There is little we can do about Social Security now, beyond minor reforms. Most Americans have invested if they've ever held a job, some are vested and collecting their expected returns, still others are collecting well beyond what they ever put in, and all the while politicians continually raid the Social Security piggybank. It's a staple of American life, however unconstitutional its genesis.
But it is because Social Security was passed, because Medicare was later implemented, because the welfare state has been ever-expanding, that progressives today think there is no harm, and that, indeed, it is their moral duty to facilitate the federal government's maintenance of the poor via wealth redistribution. They actually believe that taking money from those who have more and giving it to those who have less is the proper role of our federal government. This has been the role of a great many monarchs and dictators and socialist legislatures throughout history, but one thing is beyond dispute: our founders never dreamed that this would be the role of the American government. For if the federal government has the right to tax for any purpose, what purpose does any other limitation upon the federal government's power in the Constitution have?

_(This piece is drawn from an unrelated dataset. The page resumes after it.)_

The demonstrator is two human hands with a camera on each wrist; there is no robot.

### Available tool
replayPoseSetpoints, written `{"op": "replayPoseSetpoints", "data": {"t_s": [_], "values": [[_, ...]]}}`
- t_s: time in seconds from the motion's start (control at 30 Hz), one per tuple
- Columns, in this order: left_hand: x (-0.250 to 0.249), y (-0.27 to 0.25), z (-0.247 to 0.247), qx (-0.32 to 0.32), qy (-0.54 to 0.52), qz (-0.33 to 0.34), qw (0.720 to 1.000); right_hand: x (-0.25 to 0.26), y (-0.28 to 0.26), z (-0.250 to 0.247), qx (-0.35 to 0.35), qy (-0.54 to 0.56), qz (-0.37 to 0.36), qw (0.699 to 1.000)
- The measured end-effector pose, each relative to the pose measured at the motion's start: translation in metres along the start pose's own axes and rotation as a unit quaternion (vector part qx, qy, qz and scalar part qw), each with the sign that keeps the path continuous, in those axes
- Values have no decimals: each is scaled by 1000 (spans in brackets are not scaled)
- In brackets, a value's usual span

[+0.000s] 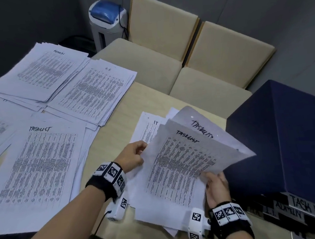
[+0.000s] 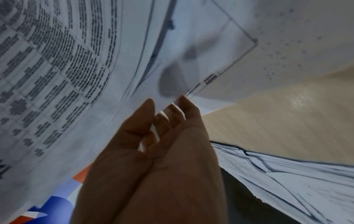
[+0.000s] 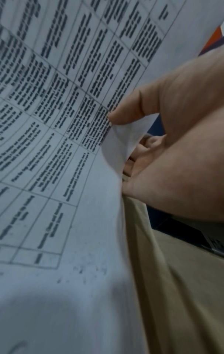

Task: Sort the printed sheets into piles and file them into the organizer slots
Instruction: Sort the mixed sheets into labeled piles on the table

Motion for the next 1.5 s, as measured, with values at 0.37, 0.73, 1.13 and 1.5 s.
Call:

Yet generations of progressives have bastardized the Constitution to suit their own ideological agenda, and as such, many Americans have forgotten the very core principles upon which our nation was founded.
What we are seeing today is a late reaction to a century in which progressives thoroughly corrupted our purest ideals of individualism and liberty and transformed government's role -- without amending the Constitution to allow the government to usurp the power it seized. This power was stolen from the States by executive intimidation, judicial activism, and a blind devotion to wrongful "precedent." Is it really possible that Barack Obama and Harry Reid are surprised by the vehement opposition to this latest, and perhaps greatest, government-instituted subversion of our liberty?
Conservatives and libertarians, like our founders, reject the notion that we are subjects of a centralized government. We are rising up in resentment, and not simply because we know that we are in the majority. We are rising up in resentment against a central government which disregards our foundational contract. We are demanding that health care decisions be left to individuals and the states, because the federal government has absolutely no constitutional right to demand that all Americans adhere to the uniform health care regulations and redistributive measures set by the edicts of an obviously corrupt central government in Washington.